Repeat the data in full. Drop every picture.

:::

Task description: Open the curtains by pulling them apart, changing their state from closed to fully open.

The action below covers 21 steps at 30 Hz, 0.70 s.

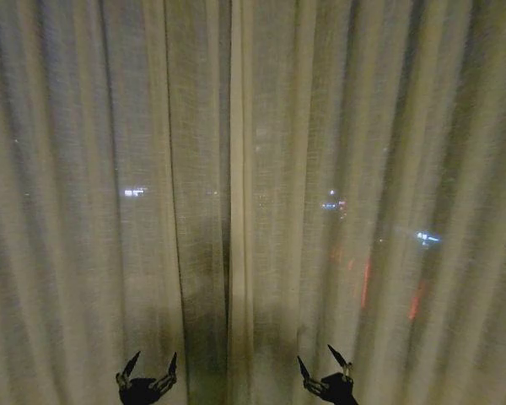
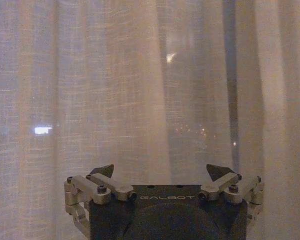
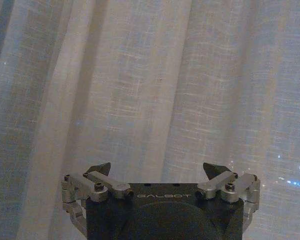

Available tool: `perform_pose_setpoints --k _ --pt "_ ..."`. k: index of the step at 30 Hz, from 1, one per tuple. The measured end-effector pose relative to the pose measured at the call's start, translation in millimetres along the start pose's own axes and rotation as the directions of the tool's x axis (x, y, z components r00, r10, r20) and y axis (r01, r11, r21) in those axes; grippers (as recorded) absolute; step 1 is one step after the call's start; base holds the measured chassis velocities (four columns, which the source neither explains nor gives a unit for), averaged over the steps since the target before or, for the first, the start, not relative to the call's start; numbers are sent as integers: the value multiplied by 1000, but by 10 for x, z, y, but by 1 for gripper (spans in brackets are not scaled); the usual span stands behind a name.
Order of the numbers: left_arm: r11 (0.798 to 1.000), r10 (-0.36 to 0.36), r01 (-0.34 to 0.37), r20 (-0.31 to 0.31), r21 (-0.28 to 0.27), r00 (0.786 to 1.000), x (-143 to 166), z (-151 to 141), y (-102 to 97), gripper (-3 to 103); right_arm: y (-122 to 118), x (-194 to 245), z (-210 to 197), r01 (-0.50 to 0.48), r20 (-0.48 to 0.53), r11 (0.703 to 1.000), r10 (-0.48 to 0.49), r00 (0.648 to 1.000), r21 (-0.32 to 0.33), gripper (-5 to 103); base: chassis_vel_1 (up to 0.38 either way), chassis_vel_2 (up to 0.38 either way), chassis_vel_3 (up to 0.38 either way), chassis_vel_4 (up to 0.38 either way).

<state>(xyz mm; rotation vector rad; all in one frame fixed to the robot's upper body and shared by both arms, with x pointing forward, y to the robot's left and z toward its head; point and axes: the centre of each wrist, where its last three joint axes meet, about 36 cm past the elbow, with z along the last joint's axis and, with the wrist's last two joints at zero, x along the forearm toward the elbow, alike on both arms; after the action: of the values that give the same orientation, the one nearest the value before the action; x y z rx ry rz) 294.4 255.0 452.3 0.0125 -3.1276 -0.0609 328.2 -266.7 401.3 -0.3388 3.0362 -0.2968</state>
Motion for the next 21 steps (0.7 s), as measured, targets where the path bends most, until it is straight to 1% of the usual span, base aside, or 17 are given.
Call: perform_pose_setpoints --k 11,17,21 --pt "1000 2 -2 6 -4 1000 -28 7 24 100 30 2 -26 9 9 1000 -10 1000 19 100 12 3 -7 -3" --pt "1000 1 -1 5 0 1000 -26 12 19 100 41 -1 -34 11 11 1000 -11 1000 19 100 94 75 -94 -71" --pt "1000 -3 3 4 -2 1000 -10 7 45 100 82 0 -27 18 9 1000 -18 1000 14 100 184 145 -166 -157"
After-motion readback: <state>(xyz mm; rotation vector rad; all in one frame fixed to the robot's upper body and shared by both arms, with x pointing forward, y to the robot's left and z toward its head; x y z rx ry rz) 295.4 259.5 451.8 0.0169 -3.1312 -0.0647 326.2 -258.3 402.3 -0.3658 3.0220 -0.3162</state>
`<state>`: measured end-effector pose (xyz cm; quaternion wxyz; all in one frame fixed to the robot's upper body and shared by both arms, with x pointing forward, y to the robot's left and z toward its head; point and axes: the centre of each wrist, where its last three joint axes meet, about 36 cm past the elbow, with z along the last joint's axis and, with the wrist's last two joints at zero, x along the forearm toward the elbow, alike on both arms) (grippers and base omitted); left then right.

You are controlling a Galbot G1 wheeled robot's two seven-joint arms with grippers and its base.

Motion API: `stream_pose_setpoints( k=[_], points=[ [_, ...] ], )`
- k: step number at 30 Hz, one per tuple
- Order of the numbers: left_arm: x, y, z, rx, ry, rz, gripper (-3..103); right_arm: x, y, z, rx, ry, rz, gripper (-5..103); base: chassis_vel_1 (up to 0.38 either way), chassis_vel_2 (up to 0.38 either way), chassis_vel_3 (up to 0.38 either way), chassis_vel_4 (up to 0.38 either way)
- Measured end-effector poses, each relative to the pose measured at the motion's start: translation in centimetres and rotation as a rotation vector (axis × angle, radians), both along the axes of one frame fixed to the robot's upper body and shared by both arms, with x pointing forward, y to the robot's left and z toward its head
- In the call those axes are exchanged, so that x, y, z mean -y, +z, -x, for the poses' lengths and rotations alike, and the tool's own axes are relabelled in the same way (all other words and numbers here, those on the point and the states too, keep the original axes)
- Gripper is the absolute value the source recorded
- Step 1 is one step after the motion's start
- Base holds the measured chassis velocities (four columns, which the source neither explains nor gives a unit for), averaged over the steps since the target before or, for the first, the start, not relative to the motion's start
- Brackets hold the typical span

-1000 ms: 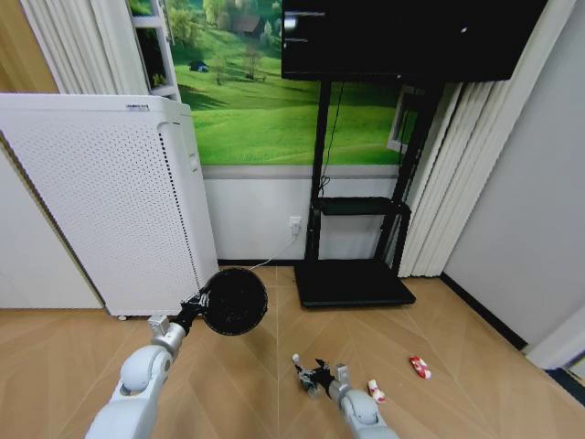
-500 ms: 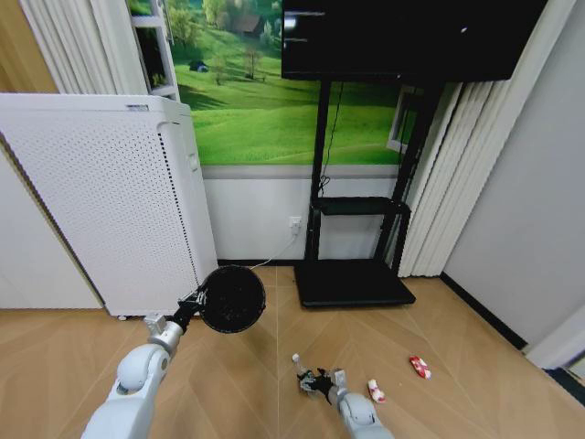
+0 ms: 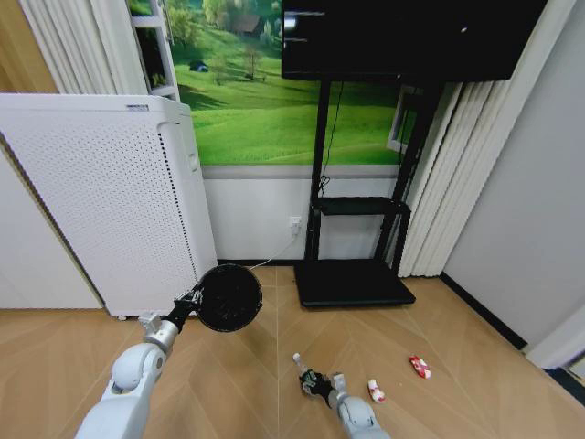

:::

ANSWER:
Task description: Open the curtains by pulling them apart, changing their state from closed to fully open.

The action below covers 21 steps at 30 Hz, 0.70 s.


Available tool: `perform_pose_setpoints --k _ --pt "_ ..."`. k: index of the step at 30 Hz, from 1, one per tuple. The measured end-effector pose relative to the pose measured at the call's start, translation in millimetres along the start pose's own axes and rotation as the directions of the tool's x axis (x, y, z components r00, r10, r20) and y axis (r01, r11, r21) in those axes; grippers (as recorded) absolute; step 1 is one step after the call's start; base holds the measured chassis velocities (four columns, which the source neither explains nor gives a unit for), averaged over the steps since the target before or, for the first, the start, not relative to the call's start; numbers are sent as integers: the value multiplied by 1000, but by 10 for x, z, y, but by 1 for gripper (spans in brackets are not scaled); the usual span stands behind a name.
Order of the numbers: left_arm: r11 (0.798 to 1.000), r10 (-0.36 to 0.36), r01 (-0.34 to 0.37), r20 (-0.31 to 0.31), r21 (-0.28 to 0.27), r00 (0.786 to 1.000), x (-143 to 166), z (-151 to 141), y (-102 to 97), gripper (-3 to 103); right_arm: y (-122 to 118), x (-194 to 245), z (-210 to 197), r01 (-0.50 to 0.48), r20 (-0.48 to 0.53), r11 (0.703 to 1.000), r10 (-0.48 to 0.49), r00 (0.648 to 1.000), r21 (-0.32 to 0.33), gripper (-5 to 103); base: chassis_vel_1 (up to 0.38 either way), chassis_vel_2 (up to 0.38 either way), chassis_vel_3 (up to 0.38 either way), chassis_vel_4 (up to 0.38 either way).

<state>(xyz mm; rotation vector rad; all in one frame fixed to the robot's upper body and shared by both arms, with x pointing forward, y to the robot's left and z toward its head; point and axes: the centre of each wrist, where its last three joint axes meet, about 36 cm past the elbow, with z along the last joint's axis and, with the wrist's last two joints at zero, x along the forearm toward the elbow, alike on both arms; after the action: of the values that give the same orientation, the one nearest the value before the action; x y z rx ry rz) 294.4 255.0 452.3 0.0125 -3.1276 -0.0609 328.2 -266.7 401.3 -0.3388 3.0362 -0.2968</state>
Motion for the next 21 steps (0.7 s), as measured, targets where the path bends most, until it is straight to 1% of the usual span, base aside, or 17 are given.
Call: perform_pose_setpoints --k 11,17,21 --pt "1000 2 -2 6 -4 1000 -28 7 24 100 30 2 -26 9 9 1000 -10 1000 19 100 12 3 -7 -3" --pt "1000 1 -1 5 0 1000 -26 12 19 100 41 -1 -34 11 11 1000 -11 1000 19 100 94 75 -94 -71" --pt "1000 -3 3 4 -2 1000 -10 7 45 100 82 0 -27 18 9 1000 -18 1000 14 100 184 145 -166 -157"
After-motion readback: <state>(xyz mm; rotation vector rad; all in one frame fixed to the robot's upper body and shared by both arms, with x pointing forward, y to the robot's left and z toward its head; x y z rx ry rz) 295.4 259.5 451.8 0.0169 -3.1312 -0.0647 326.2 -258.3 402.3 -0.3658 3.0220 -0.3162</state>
`<state>`: measured end-effector pose (xyz cm; quaternion wxyz; all in one frame fixed to the robot's upper body and shared by both arms, with x pointing forward, y to the robot's left and z toward its head; point and axes: the centre of each wrist, where its last three joint axes meet, about 36 cm past the elbow, with z along the last joint's axis and, with the wrist's last two joints at zero, x along the forearm toward the elbow, alike on both arms) (grippers and base omitted); left then right.

You are controlling a Galbot G1 wheeled robot's two seven-joint arms with grippers and its base.

Motion API: `stream_pose_setpoints( k=[_], points=[ [_, ...] ], )`
- k: step number at 30 Hz, one per tuple
- Order of the numbers: left_arm: x, y, z, rx, ry, rz, gripper (-3..103); right_arm: x, y, z, rx, ry, rz, gripper (-5..103); base: chassis_vel_1 (up to 0.38 either way), chassis_vel_2 (up to 0.38 either way), chassis_vel_3 (up to 0.38 either way), chassis_vel_4 (up to 0.38 either way)
- Measured end-effector poses, each relative to the pose measured at the motion's start: translation in centimetres and rotation as a rotation vector (axis × angle, radians), both along the axes of one frame fixed to the robot's upper body and shared by both arms, with x pointing forward, y to the robot's left and z toward its head
- In the call those axes are exchanged, so that x, y, z mean -y, +z, -x, for the poses' lengths and rotations alike, and the tool's own axes are relabelled in the same way (all other words and numbers here, those on the point and the states too, keep the original axes)
- Gripper is the absolute value the source recorded
- Step 1 is one step after the motion's start
- Base holds the measured chassis velocities (four columns, which the source neither explains nor gives a unit for), averaged over the steps since the target before or, for the first, the start, not relative to the motion's start
- Brackets hold the typical span

-1000 ms: 
-500 ms: 
+0 ms: 

There is no more to add to the answer.